__What you have to do__.
Print the first line of the data below and every one after it, through the line containing "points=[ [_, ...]", exactly as written.

Source records

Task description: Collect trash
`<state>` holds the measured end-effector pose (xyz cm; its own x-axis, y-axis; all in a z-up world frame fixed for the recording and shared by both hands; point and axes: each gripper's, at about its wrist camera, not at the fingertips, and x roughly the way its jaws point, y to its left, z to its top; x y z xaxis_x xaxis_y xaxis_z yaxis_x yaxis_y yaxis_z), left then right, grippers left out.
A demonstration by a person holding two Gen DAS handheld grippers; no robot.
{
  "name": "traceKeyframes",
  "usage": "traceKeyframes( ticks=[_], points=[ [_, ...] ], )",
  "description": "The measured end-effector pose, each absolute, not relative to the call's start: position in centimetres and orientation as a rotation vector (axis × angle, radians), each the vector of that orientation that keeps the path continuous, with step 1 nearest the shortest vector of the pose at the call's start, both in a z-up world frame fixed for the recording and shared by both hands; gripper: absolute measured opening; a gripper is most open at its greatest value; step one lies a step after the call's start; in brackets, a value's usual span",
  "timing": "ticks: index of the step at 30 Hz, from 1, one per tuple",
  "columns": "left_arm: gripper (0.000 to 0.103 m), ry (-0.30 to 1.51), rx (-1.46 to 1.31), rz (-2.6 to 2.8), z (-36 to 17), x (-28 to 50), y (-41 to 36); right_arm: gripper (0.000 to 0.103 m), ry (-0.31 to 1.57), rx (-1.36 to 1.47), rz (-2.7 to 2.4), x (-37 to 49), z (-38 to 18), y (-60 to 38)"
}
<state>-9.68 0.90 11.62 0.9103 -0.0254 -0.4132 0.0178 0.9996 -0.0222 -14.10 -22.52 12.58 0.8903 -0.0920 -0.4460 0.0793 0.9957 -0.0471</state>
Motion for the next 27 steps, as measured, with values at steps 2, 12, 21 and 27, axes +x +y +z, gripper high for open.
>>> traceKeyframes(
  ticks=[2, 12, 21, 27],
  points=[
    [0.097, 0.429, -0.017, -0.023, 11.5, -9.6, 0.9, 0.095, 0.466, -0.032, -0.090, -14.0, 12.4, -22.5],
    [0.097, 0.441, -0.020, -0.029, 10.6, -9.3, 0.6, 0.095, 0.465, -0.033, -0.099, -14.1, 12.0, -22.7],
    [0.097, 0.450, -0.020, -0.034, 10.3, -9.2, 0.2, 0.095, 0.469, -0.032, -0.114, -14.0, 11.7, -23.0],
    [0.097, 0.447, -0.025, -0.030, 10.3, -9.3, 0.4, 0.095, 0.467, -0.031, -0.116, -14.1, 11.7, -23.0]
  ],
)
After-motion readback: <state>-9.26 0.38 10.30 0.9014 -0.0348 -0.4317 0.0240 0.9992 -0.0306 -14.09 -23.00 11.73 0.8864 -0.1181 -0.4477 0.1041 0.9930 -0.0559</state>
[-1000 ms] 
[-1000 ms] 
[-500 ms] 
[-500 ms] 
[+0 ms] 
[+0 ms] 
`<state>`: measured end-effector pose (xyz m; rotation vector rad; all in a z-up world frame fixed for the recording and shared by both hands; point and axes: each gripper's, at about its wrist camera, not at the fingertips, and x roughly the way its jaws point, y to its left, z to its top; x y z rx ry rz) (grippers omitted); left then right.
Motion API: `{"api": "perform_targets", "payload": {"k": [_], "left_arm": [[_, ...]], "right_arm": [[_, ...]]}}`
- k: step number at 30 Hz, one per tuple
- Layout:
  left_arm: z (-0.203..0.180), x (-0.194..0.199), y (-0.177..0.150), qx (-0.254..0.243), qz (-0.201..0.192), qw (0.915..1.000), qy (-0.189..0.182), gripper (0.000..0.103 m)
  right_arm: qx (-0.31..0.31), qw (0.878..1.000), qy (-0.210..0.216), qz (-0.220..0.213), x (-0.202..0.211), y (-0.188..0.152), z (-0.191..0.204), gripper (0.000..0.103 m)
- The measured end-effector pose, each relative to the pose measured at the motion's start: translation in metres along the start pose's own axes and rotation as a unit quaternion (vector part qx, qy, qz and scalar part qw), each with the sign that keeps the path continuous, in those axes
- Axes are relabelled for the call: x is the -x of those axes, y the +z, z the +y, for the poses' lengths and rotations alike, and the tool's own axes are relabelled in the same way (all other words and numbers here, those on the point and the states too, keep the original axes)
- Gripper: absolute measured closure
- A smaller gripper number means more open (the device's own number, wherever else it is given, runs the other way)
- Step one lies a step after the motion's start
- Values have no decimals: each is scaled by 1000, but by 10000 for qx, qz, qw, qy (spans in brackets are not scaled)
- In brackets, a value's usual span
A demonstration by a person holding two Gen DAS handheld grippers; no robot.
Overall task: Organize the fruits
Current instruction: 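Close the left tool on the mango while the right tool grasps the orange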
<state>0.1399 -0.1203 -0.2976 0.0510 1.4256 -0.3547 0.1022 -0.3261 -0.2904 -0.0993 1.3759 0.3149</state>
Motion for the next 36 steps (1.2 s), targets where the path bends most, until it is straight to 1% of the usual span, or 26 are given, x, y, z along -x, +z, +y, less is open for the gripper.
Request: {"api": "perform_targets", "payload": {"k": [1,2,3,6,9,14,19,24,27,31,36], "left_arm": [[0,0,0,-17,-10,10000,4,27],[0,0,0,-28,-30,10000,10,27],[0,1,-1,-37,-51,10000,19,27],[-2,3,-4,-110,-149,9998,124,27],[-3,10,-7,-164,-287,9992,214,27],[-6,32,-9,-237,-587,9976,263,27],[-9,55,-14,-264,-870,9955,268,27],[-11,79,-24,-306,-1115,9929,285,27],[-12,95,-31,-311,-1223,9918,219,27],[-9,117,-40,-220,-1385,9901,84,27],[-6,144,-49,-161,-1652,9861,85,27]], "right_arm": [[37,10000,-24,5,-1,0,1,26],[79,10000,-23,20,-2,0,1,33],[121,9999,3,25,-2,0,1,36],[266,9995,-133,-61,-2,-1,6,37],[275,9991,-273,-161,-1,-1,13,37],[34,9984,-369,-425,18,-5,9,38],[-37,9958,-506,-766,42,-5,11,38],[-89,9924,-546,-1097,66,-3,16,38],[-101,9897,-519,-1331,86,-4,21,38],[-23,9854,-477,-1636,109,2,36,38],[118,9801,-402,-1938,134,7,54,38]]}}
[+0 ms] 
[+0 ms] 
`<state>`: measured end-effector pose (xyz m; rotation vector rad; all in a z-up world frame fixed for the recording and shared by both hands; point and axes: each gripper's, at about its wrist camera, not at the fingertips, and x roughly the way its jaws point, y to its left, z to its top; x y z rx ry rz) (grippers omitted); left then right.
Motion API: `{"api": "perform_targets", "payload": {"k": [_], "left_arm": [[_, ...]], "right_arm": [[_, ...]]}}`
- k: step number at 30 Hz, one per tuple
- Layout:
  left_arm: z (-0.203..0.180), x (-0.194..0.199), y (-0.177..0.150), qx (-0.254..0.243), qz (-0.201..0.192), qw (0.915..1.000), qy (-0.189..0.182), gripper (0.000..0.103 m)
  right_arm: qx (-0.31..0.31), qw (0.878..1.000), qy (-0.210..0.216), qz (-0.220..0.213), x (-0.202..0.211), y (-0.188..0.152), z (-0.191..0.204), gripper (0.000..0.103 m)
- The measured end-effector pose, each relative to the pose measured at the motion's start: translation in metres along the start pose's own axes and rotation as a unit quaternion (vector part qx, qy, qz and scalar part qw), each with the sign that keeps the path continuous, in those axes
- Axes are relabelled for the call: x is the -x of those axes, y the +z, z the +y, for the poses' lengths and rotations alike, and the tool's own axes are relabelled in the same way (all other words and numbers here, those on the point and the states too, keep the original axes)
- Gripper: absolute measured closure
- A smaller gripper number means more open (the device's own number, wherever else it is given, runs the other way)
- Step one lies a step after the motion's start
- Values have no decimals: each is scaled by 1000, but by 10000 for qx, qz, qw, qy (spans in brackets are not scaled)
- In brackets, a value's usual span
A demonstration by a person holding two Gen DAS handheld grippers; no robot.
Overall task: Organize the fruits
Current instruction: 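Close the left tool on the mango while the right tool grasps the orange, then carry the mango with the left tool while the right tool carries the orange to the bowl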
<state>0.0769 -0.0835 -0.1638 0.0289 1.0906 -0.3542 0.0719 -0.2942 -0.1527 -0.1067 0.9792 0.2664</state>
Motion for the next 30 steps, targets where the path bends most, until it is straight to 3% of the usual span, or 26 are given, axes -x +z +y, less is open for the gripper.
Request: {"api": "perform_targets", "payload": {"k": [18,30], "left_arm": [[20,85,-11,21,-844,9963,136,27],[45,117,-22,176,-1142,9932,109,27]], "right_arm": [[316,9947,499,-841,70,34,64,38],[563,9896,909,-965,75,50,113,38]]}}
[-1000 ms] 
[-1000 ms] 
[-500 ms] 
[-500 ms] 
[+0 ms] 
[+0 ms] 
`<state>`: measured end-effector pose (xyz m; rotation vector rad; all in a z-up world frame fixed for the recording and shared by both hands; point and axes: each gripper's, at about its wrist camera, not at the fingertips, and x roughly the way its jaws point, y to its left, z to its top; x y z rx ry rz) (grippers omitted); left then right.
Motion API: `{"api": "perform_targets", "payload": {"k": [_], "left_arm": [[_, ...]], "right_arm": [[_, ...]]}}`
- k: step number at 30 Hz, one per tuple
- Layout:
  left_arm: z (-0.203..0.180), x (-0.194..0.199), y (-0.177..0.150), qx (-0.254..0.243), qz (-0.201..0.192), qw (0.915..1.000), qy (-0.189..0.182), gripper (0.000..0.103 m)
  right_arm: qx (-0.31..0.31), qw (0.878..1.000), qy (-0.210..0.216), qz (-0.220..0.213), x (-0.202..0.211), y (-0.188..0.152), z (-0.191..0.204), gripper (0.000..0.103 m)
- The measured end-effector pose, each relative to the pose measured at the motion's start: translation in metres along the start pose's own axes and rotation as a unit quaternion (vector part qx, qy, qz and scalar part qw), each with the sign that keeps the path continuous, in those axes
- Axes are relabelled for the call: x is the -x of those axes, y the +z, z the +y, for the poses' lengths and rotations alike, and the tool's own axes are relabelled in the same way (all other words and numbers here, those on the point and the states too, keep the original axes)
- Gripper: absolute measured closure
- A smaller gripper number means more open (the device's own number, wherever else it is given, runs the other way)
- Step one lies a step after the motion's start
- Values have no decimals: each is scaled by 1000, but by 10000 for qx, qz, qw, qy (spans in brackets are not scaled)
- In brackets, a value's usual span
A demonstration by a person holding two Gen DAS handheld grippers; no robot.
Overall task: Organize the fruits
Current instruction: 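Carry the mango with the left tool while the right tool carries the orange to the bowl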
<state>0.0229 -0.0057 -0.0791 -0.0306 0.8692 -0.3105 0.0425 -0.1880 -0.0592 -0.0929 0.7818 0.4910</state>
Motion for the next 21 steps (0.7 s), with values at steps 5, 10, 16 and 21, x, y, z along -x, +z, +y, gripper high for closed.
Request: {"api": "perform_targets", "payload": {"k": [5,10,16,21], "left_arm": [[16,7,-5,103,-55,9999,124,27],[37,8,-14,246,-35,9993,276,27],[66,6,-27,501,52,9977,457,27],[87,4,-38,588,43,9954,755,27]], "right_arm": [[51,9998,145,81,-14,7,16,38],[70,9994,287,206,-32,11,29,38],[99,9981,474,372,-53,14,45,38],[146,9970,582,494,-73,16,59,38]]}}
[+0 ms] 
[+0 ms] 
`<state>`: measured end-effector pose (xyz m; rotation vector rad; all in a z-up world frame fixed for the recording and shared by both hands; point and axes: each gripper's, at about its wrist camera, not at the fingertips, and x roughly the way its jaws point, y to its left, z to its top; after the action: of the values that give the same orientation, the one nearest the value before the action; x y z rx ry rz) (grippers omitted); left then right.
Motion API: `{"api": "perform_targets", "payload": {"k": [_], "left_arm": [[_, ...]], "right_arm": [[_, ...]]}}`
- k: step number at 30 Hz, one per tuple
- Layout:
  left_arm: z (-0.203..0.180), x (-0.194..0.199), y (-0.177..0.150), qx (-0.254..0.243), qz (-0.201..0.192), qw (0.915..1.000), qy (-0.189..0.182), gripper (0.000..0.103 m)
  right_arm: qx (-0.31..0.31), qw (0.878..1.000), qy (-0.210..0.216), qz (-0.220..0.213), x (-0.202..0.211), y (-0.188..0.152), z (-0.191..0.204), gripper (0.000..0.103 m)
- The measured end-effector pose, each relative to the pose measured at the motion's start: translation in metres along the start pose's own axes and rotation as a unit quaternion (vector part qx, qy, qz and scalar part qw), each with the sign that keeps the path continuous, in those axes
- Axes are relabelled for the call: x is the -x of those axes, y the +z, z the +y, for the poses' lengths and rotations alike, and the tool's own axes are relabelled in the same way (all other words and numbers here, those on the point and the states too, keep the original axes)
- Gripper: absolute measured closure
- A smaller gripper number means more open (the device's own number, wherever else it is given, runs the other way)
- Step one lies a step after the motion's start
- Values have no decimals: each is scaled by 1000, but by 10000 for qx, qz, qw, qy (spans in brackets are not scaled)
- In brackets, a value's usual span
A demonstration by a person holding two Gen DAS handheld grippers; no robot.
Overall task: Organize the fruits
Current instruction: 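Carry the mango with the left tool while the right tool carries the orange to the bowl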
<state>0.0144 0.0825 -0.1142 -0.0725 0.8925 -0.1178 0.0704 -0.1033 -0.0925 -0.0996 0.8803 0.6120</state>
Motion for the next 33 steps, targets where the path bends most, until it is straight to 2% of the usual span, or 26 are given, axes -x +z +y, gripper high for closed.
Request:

__Solution to this problem__.
Task description: Collect trash
`<state>` holds the measured end-effector pose (xyz cm; its own x-axis, y-axis; all in a z-up world frame fixed for the recording and shared by both hands; point and axes: each gripper's, at about its wrist camera, not at the fingertips, and x roughly the way its jaws point, y to its left, z to its top; x y z xaxis_x xaxis_y xaxis_z yaxis_x yaxis_y yaxis_z), left then right, grippers left out.
A demonstration by a person holding two Gen DAS handheld grippers; no robot.
{
  "name": "traceKeyframes",
  "usage": "traceKeyframes( ticks=[_], points=[ [_, ...] ], )",

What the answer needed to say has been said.